◆ REQUIREMENT
Repeat word for word everything from the line containing "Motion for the" to the end of the listing, first and last lines included, and only that.

◆ RECORDS SUPPLIED

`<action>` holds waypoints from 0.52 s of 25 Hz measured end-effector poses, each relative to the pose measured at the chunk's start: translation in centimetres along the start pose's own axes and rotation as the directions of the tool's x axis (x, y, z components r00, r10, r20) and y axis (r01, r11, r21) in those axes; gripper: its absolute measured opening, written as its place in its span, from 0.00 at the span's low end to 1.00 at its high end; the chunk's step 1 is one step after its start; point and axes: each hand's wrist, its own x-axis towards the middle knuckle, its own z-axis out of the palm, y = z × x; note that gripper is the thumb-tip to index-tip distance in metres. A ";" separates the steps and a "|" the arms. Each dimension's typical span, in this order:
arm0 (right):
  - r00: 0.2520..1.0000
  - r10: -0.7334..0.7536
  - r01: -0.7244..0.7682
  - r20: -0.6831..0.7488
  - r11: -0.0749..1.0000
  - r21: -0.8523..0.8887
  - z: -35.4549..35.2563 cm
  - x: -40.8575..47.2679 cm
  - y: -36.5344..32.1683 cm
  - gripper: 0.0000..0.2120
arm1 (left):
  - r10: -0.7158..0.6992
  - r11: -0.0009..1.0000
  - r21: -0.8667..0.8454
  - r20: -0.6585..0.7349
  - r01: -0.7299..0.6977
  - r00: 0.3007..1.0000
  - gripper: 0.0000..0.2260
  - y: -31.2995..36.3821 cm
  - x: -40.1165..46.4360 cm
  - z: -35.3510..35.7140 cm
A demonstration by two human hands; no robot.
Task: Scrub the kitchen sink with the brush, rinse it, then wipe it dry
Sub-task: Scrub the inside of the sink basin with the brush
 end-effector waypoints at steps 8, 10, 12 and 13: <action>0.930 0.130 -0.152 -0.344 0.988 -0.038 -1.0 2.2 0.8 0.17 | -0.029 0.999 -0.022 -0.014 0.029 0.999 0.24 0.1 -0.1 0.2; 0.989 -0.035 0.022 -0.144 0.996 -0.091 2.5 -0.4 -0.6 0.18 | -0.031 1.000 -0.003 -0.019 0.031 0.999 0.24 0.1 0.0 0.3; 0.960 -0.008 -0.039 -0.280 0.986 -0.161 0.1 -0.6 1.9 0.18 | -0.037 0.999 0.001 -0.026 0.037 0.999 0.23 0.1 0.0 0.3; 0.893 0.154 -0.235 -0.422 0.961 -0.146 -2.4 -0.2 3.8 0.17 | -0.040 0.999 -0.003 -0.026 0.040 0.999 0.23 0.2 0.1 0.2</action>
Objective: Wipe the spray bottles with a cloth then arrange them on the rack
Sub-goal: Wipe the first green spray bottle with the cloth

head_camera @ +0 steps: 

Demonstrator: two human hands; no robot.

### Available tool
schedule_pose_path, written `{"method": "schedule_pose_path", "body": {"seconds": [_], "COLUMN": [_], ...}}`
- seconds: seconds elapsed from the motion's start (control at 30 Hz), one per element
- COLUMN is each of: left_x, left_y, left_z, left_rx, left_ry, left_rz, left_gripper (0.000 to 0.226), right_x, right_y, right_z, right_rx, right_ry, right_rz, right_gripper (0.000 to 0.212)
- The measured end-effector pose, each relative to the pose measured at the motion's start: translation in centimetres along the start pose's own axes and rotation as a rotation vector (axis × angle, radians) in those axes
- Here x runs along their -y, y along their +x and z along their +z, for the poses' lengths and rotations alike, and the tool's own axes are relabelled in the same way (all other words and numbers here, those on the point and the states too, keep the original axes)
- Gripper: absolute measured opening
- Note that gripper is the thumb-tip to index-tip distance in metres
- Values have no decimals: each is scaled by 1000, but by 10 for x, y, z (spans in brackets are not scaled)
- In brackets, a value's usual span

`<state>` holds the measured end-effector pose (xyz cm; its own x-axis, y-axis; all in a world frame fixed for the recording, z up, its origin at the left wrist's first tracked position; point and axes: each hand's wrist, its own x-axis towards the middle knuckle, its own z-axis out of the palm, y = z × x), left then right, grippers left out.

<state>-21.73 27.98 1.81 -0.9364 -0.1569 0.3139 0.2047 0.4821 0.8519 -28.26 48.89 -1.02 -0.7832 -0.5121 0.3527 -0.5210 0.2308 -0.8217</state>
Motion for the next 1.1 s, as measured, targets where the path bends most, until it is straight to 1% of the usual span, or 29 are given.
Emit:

◆ ANSWER
Motion for the next 1.1 s, as measured, targets where the path bends most, until it is straight to 1% of the usual span, or 29 are given.
Emit:

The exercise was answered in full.